**The task:** Every line of the entries below that includes "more" belongs in the answer, copied as written.

───── Data

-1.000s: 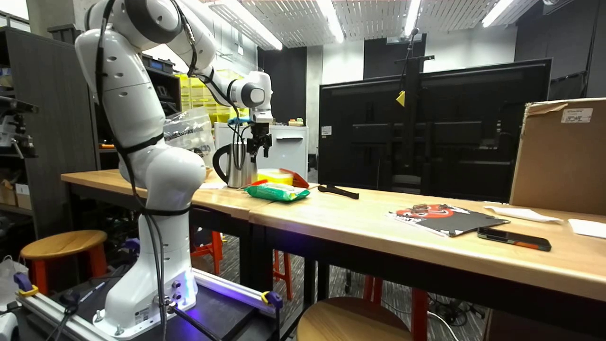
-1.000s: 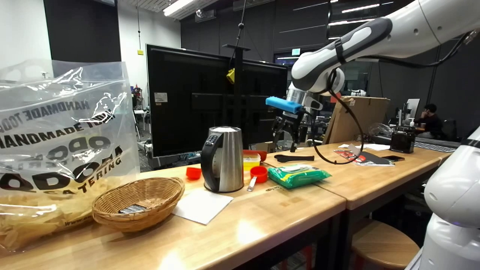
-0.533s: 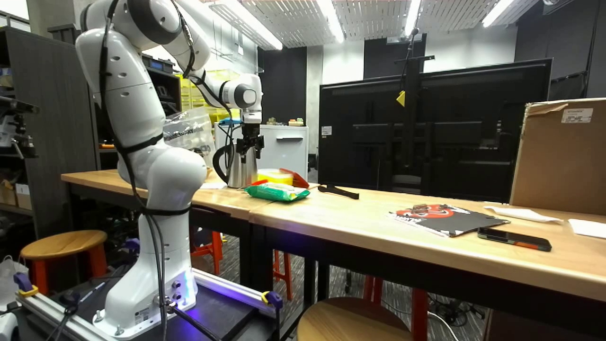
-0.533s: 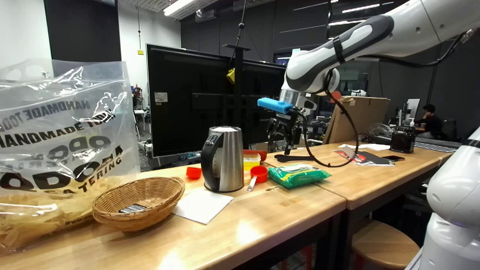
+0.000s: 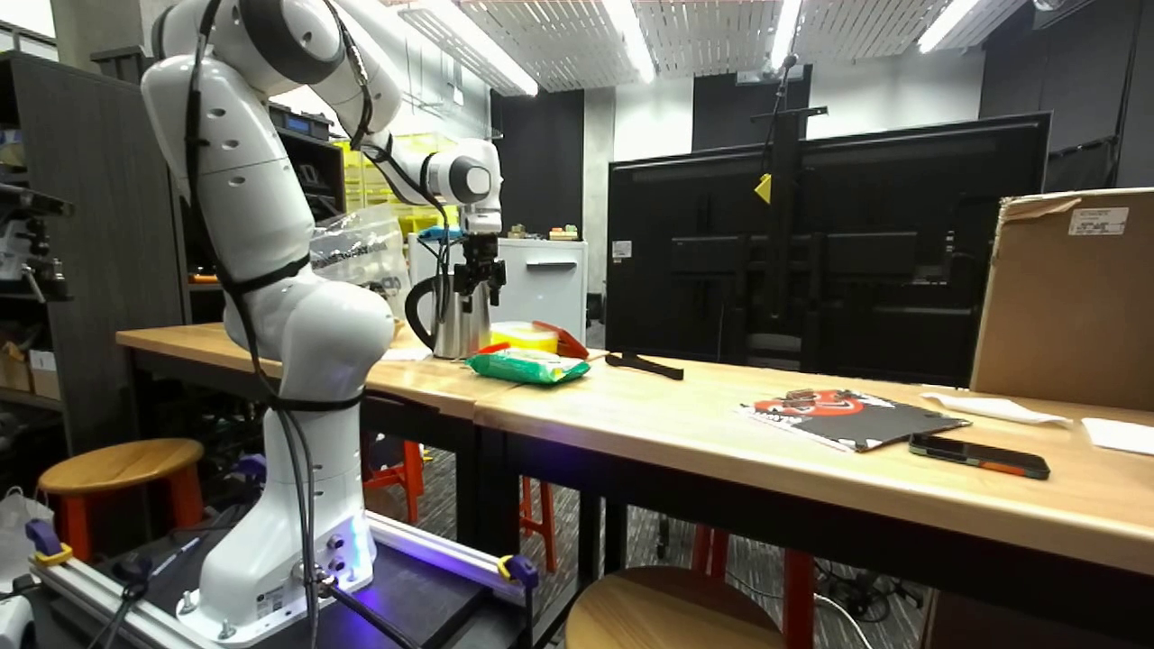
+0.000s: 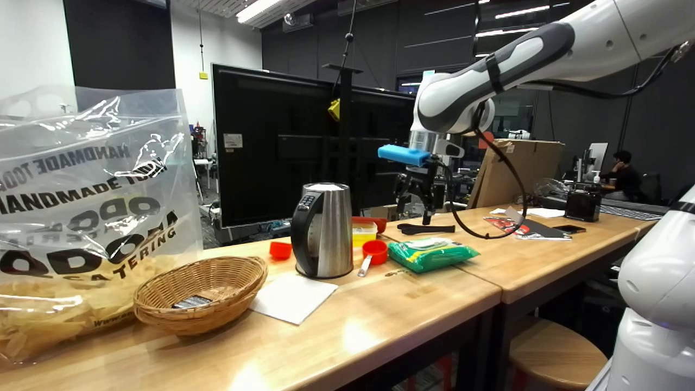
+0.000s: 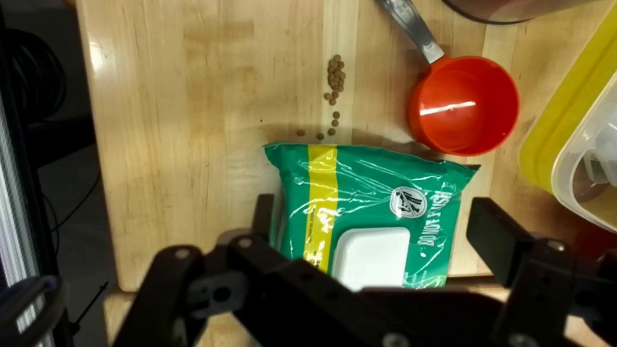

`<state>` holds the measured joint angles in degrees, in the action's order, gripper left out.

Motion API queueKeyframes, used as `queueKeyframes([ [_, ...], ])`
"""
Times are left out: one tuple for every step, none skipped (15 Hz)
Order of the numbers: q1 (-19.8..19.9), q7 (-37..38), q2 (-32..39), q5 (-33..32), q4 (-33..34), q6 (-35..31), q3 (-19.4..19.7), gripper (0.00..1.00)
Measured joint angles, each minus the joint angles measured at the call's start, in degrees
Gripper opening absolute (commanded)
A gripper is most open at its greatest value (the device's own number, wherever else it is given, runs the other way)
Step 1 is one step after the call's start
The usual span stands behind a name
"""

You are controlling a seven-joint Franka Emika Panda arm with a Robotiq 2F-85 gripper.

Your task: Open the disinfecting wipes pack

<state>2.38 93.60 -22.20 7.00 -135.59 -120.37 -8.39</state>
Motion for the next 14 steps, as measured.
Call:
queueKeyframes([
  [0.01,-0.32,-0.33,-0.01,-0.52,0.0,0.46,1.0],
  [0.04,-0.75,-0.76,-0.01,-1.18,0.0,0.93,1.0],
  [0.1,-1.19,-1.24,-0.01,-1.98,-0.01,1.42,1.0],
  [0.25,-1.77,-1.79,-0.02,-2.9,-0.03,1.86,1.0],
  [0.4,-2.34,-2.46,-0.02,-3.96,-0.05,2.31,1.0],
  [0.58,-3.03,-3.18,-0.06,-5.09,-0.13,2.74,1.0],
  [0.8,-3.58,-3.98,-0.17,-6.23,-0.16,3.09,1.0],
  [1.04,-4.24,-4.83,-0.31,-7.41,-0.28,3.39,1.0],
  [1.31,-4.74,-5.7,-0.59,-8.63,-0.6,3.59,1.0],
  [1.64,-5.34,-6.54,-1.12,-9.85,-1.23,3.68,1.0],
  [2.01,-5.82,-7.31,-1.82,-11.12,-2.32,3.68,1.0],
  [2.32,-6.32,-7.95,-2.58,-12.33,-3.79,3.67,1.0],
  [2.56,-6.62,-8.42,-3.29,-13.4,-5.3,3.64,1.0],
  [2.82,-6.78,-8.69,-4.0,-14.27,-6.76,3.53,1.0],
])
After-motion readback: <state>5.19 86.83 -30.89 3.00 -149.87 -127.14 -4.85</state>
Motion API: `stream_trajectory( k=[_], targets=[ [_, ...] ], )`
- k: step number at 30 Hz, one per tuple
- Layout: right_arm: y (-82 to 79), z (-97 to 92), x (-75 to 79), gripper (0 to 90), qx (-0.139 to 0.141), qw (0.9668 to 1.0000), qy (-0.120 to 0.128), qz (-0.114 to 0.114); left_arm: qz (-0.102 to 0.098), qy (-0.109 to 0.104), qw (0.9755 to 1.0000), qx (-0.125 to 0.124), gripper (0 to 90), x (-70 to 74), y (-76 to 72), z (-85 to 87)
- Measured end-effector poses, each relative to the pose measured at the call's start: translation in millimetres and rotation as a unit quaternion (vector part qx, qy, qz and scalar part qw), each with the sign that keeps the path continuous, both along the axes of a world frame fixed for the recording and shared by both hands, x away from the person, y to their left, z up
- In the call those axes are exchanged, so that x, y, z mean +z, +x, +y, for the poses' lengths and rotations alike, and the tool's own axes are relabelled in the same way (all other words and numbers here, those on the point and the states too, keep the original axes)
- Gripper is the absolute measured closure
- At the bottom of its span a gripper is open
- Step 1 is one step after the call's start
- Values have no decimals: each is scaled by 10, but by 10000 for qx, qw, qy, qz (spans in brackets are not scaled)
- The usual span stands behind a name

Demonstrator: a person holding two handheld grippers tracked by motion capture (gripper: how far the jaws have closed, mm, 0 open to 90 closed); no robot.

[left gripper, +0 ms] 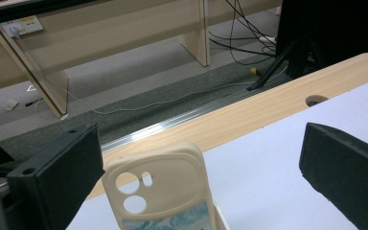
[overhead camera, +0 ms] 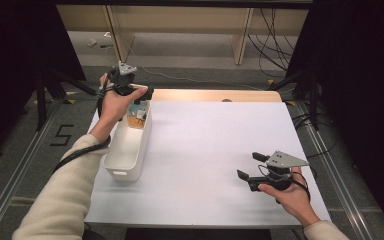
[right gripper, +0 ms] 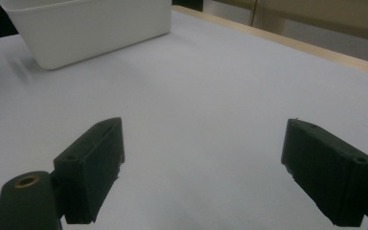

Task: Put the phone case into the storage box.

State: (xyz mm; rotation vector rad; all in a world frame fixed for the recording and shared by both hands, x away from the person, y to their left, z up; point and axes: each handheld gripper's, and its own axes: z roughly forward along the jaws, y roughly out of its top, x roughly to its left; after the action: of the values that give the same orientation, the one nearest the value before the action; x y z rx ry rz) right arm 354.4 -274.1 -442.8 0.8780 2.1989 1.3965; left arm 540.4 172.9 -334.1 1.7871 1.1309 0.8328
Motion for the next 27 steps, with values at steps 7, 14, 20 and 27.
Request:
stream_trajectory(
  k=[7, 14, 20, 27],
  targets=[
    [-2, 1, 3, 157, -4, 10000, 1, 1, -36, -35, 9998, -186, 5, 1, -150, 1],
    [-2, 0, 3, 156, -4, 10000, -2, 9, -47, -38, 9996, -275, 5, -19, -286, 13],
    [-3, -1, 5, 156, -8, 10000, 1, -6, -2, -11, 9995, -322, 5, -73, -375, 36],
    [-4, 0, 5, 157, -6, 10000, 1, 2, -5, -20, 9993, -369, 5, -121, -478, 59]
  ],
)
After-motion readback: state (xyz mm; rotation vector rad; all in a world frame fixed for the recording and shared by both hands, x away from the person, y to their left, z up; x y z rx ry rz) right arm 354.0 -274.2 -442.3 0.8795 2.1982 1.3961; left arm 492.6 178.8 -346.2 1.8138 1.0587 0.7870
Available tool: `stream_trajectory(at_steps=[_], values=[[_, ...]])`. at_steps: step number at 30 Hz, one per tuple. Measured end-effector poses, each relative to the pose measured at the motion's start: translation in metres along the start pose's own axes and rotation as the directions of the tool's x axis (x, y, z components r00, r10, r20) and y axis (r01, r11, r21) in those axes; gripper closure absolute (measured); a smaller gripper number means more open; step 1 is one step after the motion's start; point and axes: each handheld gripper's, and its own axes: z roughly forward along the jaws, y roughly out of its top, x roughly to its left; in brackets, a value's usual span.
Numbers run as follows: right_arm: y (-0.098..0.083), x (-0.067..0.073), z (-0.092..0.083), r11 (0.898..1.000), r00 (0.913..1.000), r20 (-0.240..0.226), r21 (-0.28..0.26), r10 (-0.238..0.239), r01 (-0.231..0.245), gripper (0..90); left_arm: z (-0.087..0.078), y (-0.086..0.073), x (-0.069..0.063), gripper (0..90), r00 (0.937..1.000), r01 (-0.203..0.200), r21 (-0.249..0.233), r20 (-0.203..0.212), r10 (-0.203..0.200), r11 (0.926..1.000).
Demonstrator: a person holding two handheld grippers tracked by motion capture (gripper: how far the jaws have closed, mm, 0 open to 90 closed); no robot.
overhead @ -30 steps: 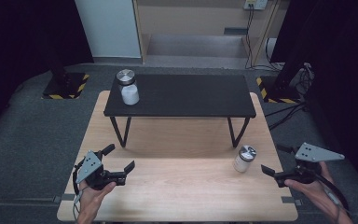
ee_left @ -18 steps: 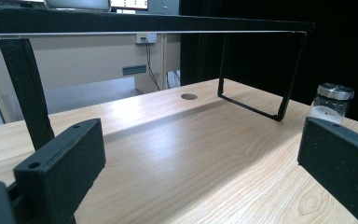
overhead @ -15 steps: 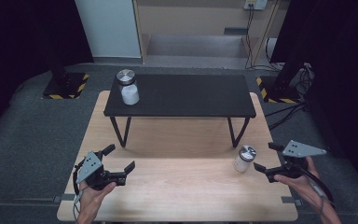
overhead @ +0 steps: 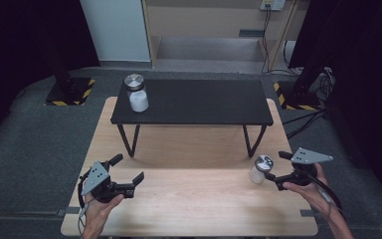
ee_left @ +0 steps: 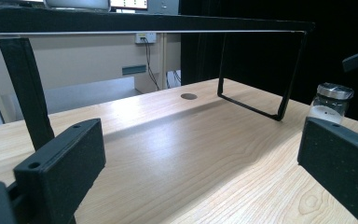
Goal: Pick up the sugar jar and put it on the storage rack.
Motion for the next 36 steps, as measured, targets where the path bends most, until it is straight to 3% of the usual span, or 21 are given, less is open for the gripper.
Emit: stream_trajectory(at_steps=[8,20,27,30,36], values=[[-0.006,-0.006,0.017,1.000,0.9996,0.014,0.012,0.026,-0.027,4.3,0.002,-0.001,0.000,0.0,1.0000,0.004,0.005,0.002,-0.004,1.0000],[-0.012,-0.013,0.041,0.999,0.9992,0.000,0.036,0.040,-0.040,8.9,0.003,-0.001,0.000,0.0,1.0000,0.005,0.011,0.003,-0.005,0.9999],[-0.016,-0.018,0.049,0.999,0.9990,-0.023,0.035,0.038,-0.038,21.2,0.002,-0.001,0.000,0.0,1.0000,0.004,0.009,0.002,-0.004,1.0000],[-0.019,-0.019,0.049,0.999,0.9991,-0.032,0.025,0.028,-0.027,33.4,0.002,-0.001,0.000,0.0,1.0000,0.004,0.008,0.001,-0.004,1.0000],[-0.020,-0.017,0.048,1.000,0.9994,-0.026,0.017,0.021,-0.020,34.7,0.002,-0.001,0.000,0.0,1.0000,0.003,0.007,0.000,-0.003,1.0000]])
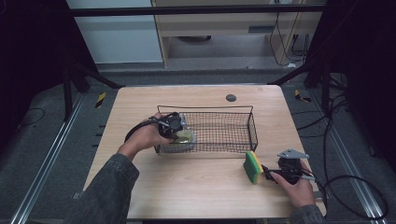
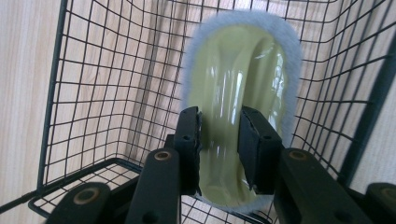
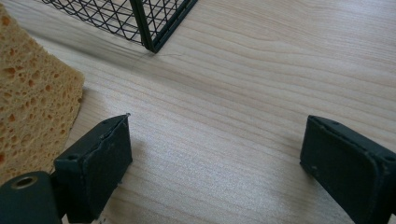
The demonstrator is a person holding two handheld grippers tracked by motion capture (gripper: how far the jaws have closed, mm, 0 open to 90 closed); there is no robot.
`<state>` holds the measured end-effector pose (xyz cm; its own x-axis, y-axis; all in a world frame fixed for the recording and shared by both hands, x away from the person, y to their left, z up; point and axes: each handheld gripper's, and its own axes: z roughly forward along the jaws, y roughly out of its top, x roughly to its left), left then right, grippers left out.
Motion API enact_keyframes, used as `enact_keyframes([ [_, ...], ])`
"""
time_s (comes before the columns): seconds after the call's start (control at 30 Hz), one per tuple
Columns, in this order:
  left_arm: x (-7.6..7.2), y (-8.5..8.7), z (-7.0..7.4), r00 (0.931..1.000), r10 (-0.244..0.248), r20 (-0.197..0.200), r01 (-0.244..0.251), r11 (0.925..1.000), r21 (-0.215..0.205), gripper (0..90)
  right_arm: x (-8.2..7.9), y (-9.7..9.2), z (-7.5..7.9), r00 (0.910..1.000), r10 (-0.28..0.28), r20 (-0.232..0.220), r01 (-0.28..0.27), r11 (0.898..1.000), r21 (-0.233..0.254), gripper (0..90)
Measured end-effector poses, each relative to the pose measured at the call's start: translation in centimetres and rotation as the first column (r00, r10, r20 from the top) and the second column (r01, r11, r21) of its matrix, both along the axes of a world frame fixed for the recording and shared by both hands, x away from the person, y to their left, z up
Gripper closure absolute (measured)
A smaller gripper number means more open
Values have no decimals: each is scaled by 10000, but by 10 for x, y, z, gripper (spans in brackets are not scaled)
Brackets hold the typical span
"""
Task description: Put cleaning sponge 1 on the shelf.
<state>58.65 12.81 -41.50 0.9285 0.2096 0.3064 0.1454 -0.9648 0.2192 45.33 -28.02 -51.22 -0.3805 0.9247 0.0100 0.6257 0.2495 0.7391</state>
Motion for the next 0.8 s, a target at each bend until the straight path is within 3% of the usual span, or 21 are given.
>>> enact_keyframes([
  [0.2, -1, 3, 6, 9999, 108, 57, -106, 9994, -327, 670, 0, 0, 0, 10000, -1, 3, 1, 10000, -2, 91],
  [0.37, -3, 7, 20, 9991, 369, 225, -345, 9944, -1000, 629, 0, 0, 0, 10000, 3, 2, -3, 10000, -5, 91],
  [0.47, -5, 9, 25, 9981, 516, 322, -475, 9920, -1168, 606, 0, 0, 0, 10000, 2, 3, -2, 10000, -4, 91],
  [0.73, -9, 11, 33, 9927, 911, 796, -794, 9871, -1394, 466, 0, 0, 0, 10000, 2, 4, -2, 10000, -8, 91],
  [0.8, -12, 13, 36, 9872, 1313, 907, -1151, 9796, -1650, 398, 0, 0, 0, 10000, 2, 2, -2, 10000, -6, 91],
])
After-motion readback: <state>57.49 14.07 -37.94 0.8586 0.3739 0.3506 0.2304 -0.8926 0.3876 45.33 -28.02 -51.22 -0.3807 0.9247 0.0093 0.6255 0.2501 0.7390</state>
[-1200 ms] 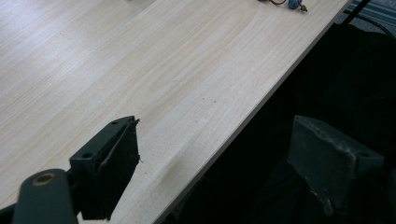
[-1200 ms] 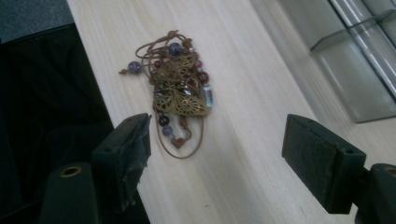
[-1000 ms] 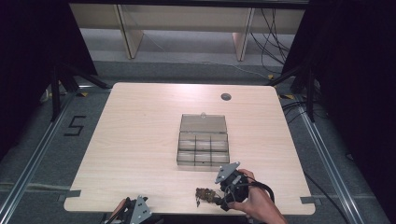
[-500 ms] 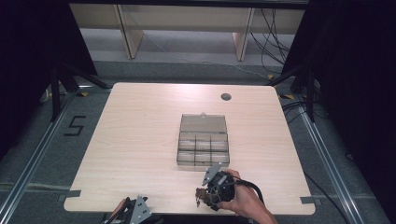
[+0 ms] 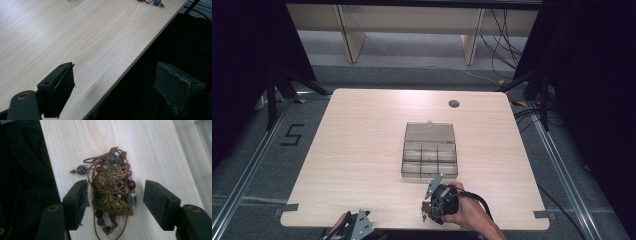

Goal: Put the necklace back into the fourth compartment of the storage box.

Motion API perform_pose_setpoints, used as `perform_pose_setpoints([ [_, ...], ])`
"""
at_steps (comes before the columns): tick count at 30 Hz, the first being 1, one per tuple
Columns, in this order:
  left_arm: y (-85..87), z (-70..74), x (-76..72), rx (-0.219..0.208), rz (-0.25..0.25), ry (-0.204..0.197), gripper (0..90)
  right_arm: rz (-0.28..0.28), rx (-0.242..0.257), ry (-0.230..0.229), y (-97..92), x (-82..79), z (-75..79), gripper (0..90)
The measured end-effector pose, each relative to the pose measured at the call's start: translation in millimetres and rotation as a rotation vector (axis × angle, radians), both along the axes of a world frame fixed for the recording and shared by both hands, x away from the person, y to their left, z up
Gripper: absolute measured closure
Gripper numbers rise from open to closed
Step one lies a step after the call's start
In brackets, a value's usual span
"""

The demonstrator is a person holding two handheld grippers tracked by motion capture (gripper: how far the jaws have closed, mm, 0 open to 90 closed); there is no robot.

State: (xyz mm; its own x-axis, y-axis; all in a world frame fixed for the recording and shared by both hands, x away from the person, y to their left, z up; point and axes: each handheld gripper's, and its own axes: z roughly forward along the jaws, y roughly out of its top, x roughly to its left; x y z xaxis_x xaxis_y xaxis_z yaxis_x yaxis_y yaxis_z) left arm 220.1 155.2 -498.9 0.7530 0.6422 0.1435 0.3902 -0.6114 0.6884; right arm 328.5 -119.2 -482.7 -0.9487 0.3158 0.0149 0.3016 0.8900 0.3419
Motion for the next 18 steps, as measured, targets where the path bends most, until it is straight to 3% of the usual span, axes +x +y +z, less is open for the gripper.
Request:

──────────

**Solution to this task:**
Available tool: `stream_trajectory(at_steps=[_], values=[[_, ...]])`. at_steps: step number at 30 Hz, one per tuple. Measured end-effector poses, each relative to the pose measured at the motion's start: translation in metres along the start pose's own axes and rotation as the directions of the tool's x axis (x, y, z components r00, r10, r20) and y axis (r01, r11, r21) in those axes; gripper closure absolute (measured); a smaller gripper number means more open; step 1 is one step after the motion's start; point and axes: each handheld gripper's, and its own axes: z roughly forward along the jaws, y roughly out of its top, x roughly to its left; in brackets, a value's usual span.
A smaller gripper number means more open

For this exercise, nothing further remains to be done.